From the records below, output exactly the lines starting at the line with "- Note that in" and ending at the line with "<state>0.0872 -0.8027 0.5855", both of them included, but no pictures.

━━━ Material provided ━━━

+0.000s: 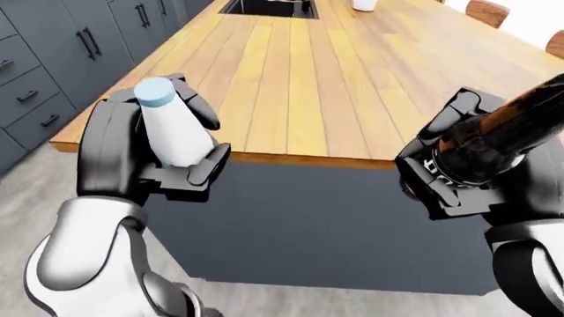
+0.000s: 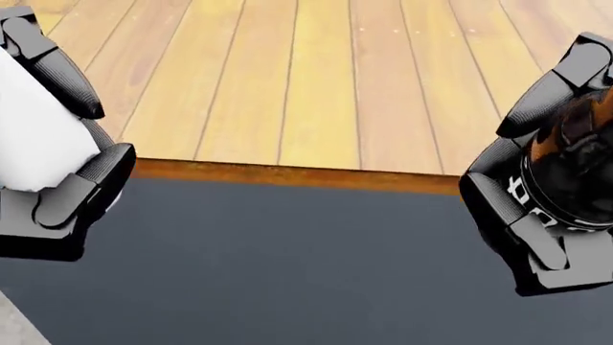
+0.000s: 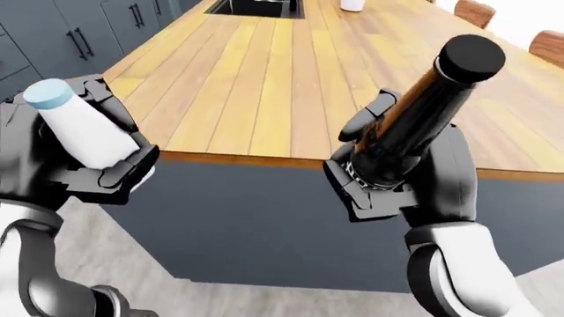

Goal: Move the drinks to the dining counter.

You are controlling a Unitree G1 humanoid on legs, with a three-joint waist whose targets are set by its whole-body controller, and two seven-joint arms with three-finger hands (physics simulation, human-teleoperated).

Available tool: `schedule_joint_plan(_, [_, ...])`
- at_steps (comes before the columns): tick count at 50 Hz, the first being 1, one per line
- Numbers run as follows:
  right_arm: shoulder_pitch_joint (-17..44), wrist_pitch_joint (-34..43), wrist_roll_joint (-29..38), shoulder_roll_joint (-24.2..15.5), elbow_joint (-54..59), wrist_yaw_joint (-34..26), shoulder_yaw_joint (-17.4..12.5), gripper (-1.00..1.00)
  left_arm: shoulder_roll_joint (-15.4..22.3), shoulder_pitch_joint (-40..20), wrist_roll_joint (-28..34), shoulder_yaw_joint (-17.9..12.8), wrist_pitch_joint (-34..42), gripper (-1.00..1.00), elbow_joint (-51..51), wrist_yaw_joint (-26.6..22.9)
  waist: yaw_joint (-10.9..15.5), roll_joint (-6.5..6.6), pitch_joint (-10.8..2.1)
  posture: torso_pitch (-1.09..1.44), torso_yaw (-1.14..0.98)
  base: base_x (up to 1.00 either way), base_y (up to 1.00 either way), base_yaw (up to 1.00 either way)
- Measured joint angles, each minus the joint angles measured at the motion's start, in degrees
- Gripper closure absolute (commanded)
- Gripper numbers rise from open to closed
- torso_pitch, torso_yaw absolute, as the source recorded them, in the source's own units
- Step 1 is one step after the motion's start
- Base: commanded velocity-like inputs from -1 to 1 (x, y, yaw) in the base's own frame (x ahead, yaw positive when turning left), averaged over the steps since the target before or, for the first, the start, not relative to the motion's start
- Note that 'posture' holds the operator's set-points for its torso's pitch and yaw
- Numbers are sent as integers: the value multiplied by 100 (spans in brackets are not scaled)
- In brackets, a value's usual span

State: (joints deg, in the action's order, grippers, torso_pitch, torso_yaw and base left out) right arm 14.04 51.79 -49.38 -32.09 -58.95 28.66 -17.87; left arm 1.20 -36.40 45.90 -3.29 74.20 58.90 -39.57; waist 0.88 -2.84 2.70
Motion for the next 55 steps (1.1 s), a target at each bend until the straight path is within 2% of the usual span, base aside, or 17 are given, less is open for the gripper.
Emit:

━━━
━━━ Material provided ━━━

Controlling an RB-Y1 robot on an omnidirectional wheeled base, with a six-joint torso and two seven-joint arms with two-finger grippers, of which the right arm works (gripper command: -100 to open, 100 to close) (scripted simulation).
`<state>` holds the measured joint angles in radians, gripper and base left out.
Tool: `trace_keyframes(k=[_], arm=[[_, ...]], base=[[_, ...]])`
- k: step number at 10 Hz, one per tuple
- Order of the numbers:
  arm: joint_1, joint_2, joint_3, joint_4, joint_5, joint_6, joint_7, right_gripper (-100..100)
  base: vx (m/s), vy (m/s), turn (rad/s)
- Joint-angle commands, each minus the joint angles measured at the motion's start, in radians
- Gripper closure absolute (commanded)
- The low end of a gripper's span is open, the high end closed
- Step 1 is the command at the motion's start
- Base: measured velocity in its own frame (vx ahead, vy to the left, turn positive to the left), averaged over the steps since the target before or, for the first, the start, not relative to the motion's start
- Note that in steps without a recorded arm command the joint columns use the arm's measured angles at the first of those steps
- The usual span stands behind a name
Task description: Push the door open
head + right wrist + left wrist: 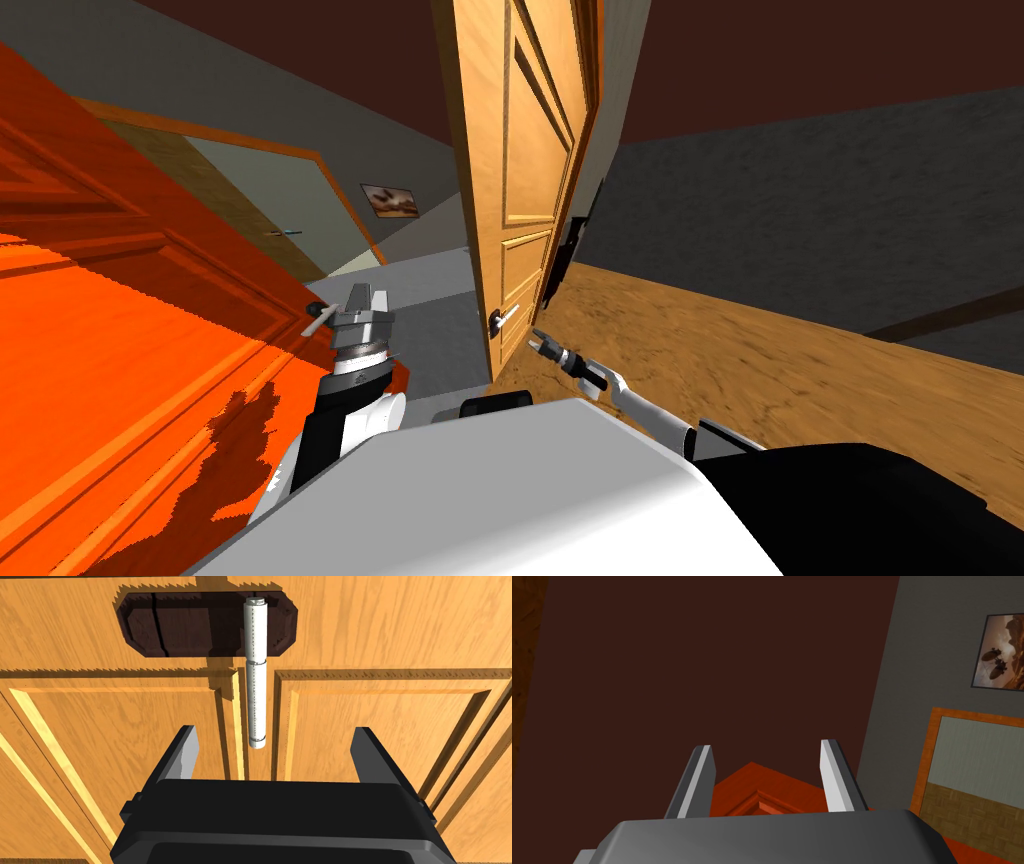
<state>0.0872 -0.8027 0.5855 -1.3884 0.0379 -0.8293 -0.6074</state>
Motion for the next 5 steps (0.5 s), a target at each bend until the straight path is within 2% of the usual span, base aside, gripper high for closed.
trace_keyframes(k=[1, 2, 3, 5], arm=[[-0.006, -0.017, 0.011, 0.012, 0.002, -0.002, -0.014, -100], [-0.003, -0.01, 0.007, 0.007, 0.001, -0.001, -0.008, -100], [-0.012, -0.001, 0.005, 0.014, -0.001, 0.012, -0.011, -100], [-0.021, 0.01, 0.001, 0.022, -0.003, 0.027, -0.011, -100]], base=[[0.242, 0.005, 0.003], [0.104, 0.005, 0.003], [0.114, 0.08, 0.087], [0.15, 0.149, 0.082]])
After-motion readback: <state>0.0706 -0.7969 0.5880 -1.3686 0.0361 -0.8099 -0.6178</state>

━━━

◆ **Reply to the task**
- Note that in steps without a recorded arm command the joint columns use the arm's measured angles at the first of those steps
- The usual span stands behind a name
Task description: Push the door open
head + right wrist + left wrist: 
<state>0.0872 -0.8027 0.5855 -1.3884 0.0379 -0.8293 -0.6074</state>

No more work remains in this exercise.